Saturday, May 8, 2010

Return to the Nonayme River, 5.8.10

Frustration Pool, Noname River
I returned to a river near my home this past weekend. It is a small river that holds a mixed population of trout, mostly Browns and Rainbows. It is not stocked by the state but there are plenty of escapees from upstream clubs and downstream impoundments. There's also a healthy in stream breeding population though they're mostly long lean fish. It's tough living in this high gradient stream

One of the benefits of this stream is that generally no waders are necessary. There's little understory to snag a cast so casting from the bank is possible. And there are plenty of small gravel bars to wade onto with waterproof boots. I left my hippers sitting by the bank and while my feet got wet from the few occasions when the water got over my boots, it wasn't too bad.

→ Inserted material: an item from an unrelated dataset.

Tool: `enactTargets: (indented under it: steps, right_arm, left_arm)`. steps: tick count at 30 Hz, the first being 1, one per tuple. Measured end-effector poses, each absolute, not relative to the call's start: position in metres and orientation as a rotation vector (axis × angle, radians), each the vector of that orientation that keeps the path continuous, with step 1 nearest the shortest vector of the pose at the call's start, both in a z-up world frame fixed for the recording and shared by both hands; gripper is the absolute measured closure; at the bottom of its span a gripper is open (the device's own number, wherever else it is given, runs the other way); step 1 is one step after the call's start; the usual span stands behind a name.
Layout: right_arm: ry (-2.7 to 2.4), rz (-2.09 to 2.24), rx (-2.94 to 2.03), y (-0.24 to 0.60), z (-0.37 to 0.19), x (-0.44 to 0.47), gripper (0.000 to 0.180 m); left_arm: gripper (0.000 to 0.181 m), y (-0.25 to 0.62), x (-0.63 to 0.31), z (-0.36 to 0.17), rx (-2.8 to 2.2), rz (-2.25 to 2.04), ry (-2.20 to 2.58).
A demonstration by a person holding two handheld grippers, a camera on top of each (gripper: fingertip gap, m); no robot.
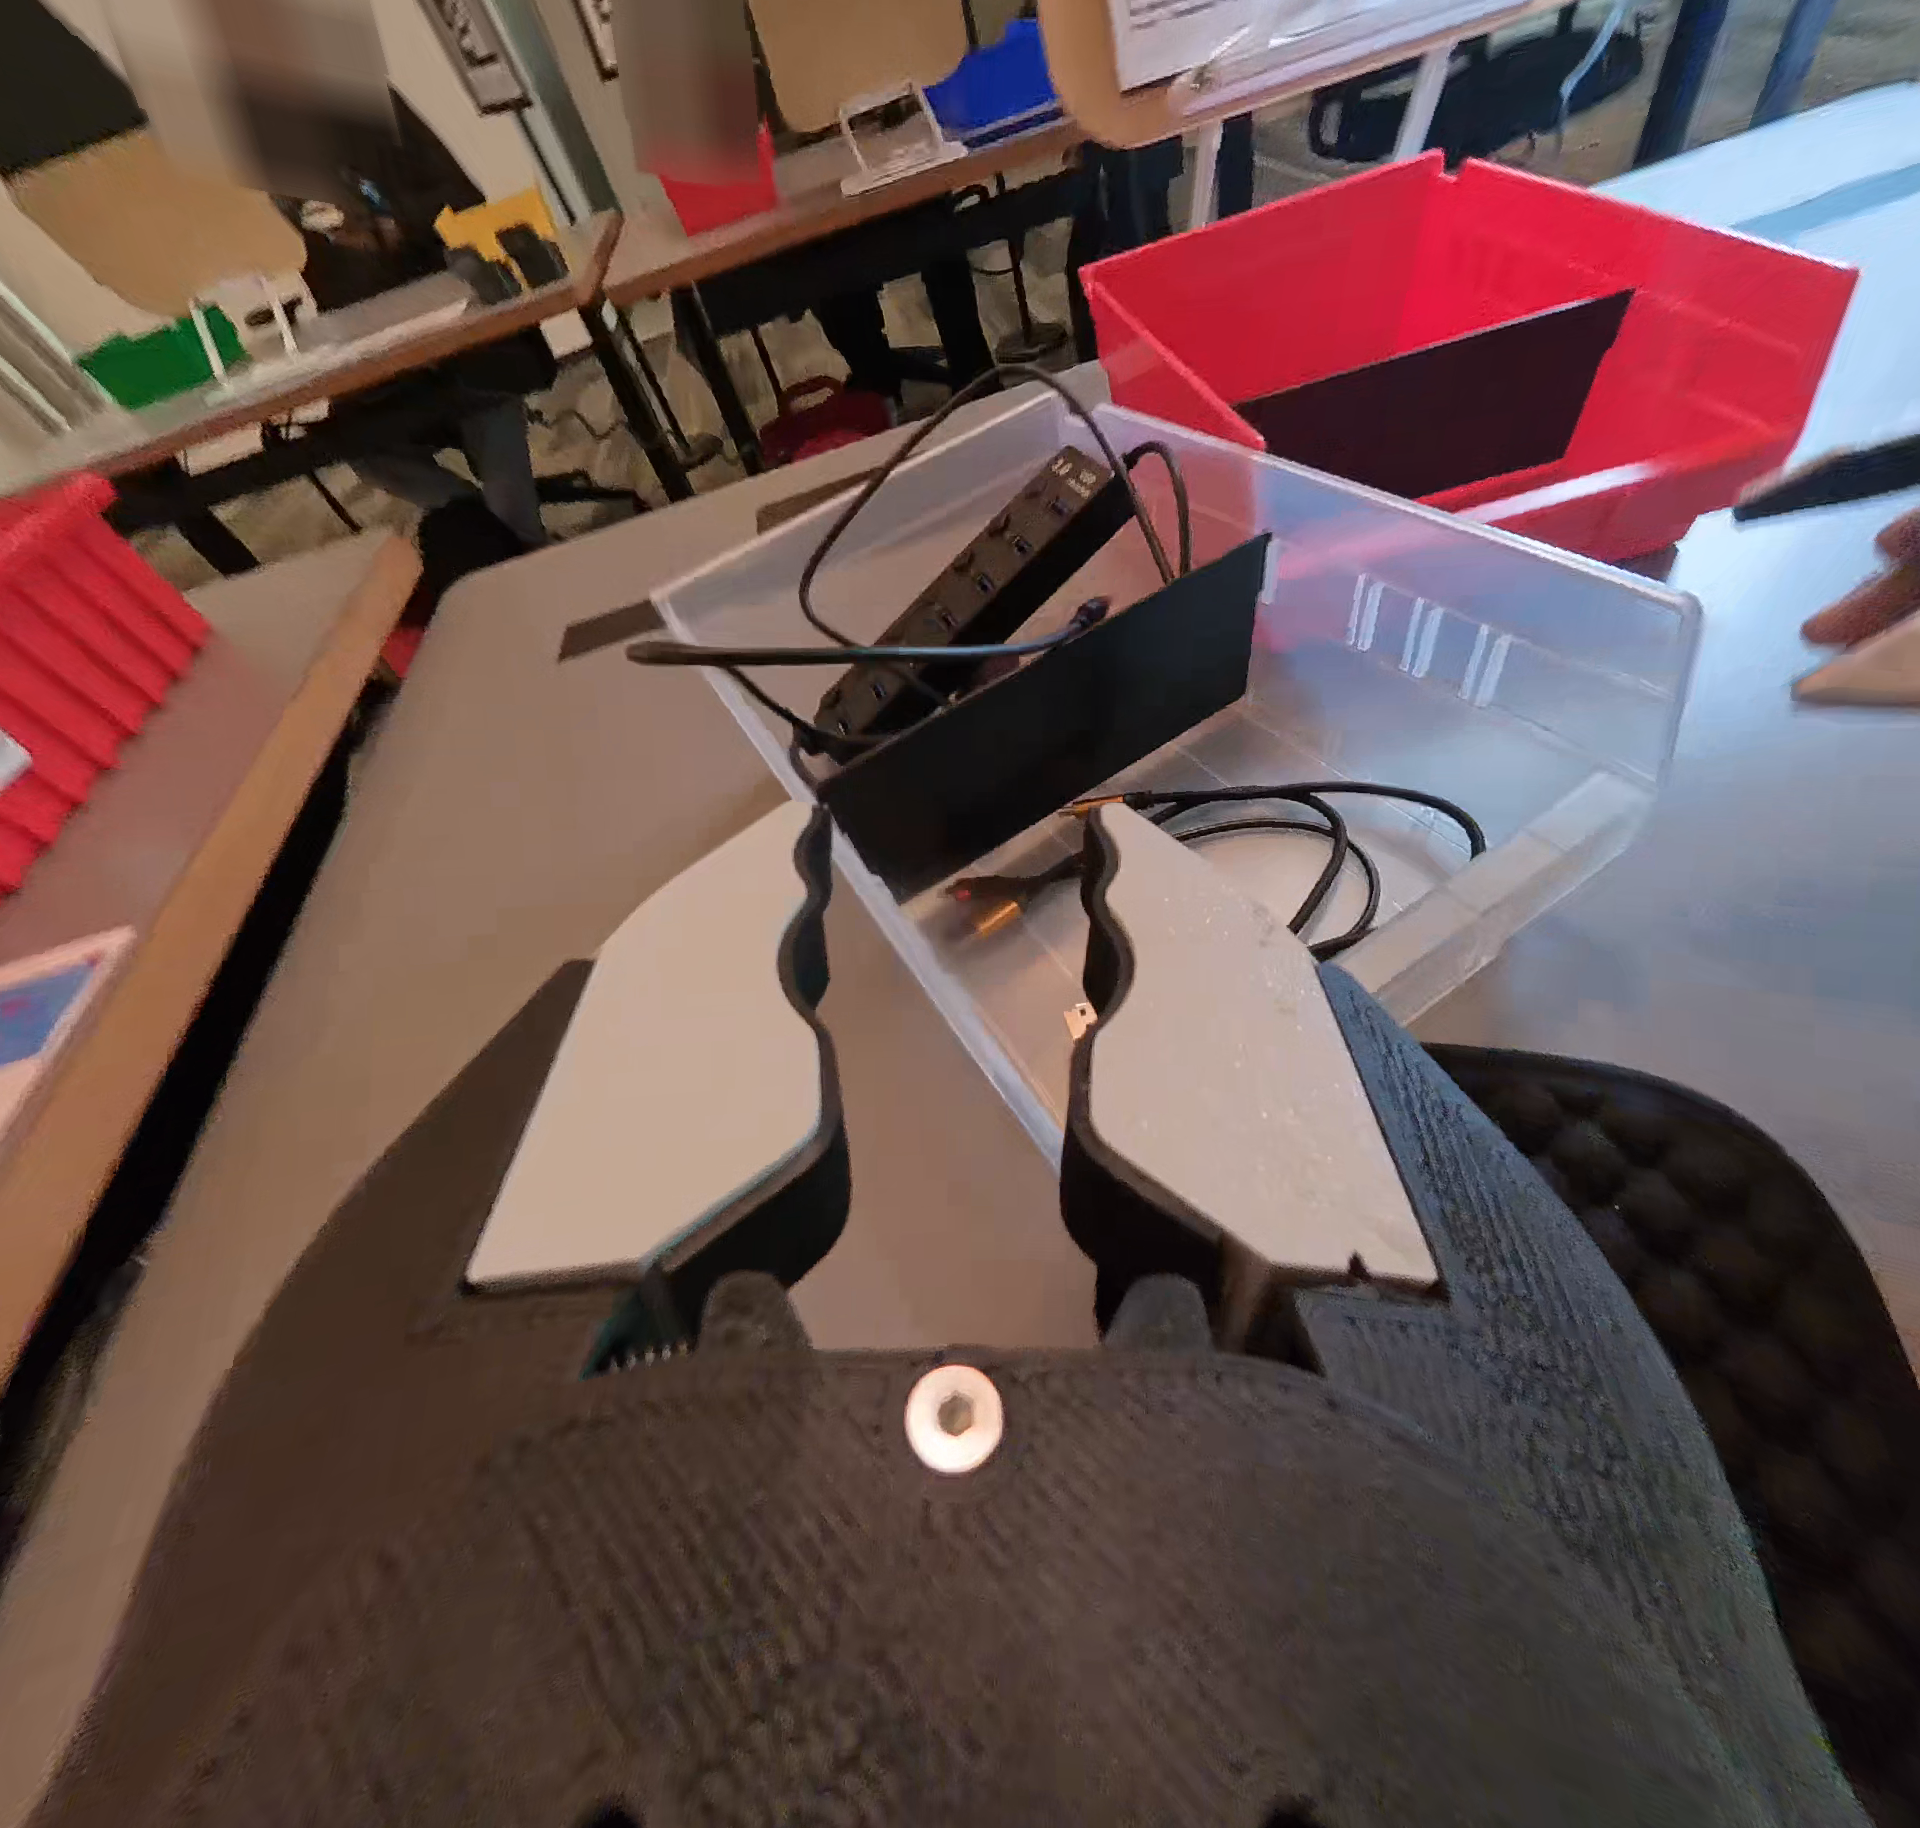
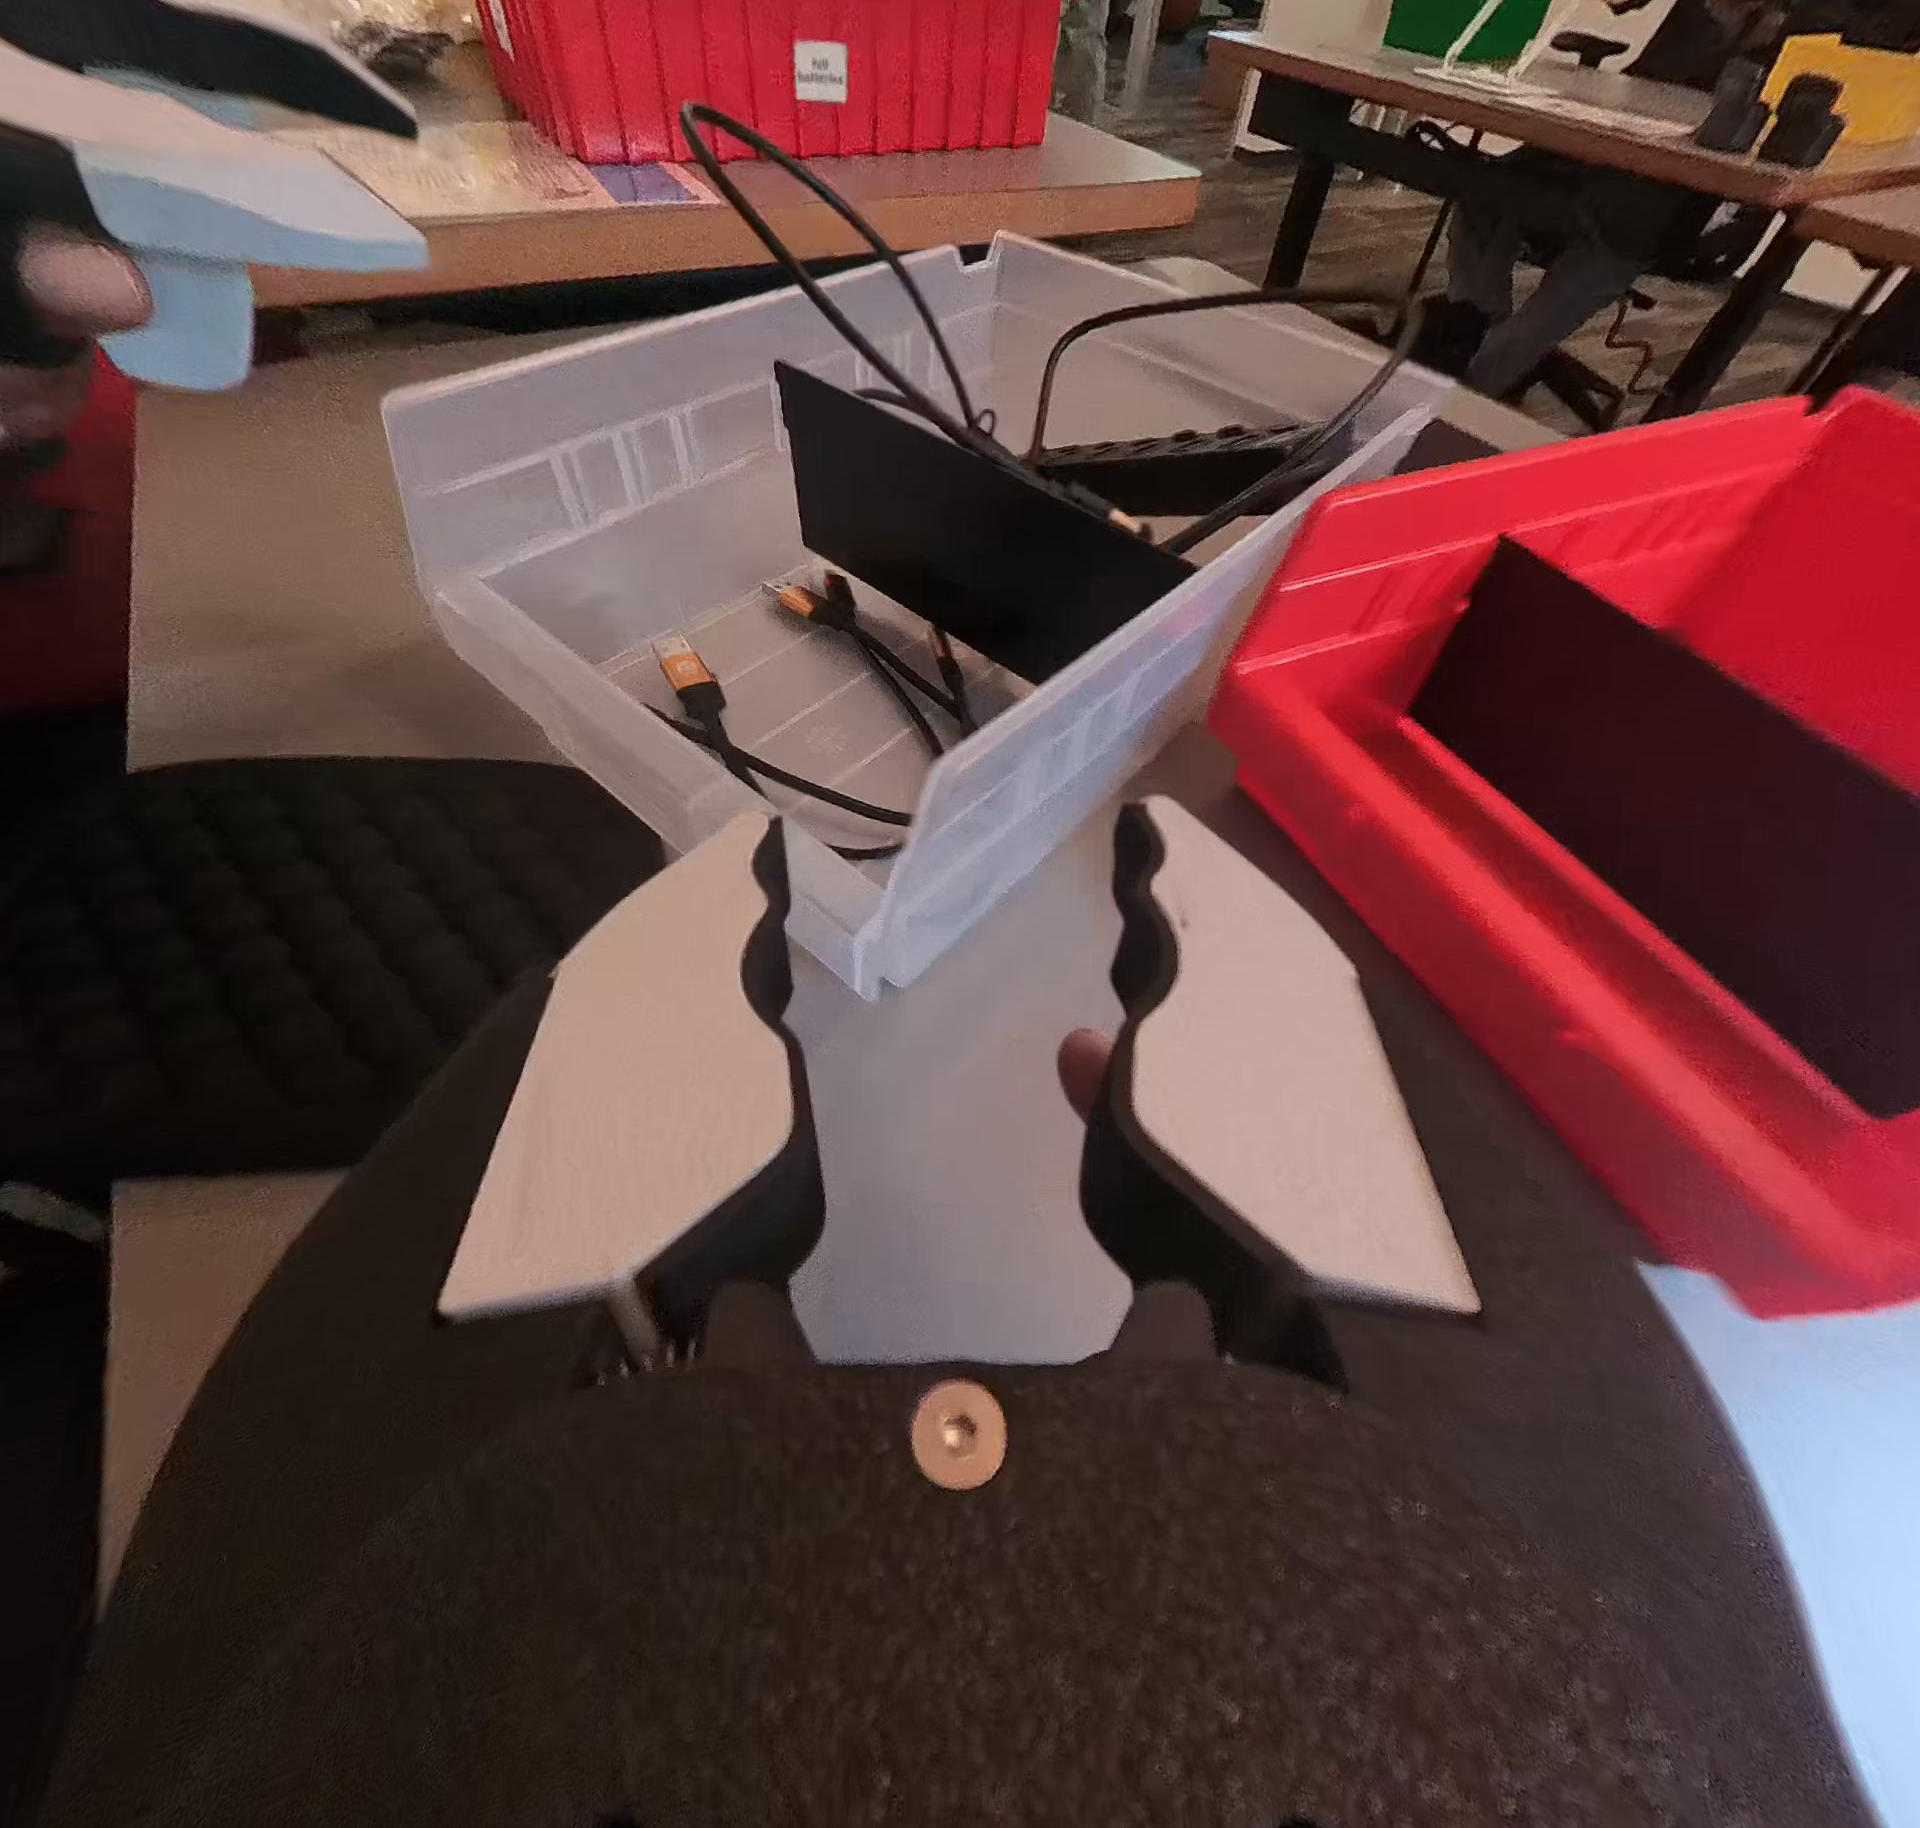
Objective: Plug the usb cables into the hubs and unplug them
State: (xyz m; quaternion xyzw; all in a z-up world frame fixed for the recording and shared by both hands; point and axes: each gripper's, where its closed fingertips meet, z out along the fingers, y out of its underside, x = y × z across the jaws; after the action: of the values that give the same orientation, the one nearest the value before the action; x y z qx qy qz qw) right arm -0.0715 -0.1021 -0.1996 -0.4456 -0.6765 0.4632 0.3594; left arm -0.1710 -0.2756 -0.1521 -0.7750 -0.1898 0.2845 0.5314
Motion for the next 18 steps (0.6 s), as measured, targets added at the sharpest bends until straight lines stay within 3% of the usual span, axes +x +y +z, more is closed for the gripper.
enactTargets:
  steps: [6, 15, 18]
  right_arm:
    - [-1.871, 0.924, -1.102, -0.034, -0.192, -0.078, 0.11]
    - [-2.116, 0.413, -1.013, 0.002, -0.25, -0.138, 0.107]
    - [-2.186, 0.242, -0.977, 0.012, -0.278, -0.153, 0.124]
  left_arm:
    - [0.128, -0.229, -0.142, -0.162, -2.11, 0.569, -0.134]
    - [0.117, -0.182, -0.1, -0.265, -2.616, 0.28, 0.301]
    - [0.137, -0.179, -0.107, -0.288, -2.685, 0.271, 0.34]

I started at a broad open pool that once yielded a fat Rainbow. Today was not to be a repeat. I hooked several small trout on the PT dropper under a Stimulator. They all shook off easily. I was tormented several times by a dark backed trout that took a swat at the Stimulator. I was hoping I'd find it to be a larger Brookie but he never got on the line and remains in the pool's depths.

A Brown Trout's Brother
I worked my way up and downstream nymphing the small pockets and runs with the dry-dropper rig. After a half hour or so of no action I changed up to a Soft Hackle Lightning Bug under a small Thingamabobber. That was the ticket. In one pocket I took the two biggest fish of the day. An eight inch Brown and his twin brother.


I also managed a handful of small browns with fresh parr marks. So, there's a good breeding population in the stream though they're all long and lean. That tells me that life is not easy in this small river.

Brown Trout w/parr marks

The trout in the below pool were the most accommodating. The flow is swift and they have to take what they can get. Very nice.

Quick and Easy Pool

While I was fishing, the wind came up quickly. Lots of small branches were falling about and splatting in the water. About 20 yards down stream from where I was fishing at that moment there was this loud crack and a thirty foot maple tree crashed into the river. It was not more than twenty feet from where my hippers sat on the bank. Every subsequent creak and crack in the forest had me looking over my shoulder.

It was a splendid afternoon to be out on a small stream.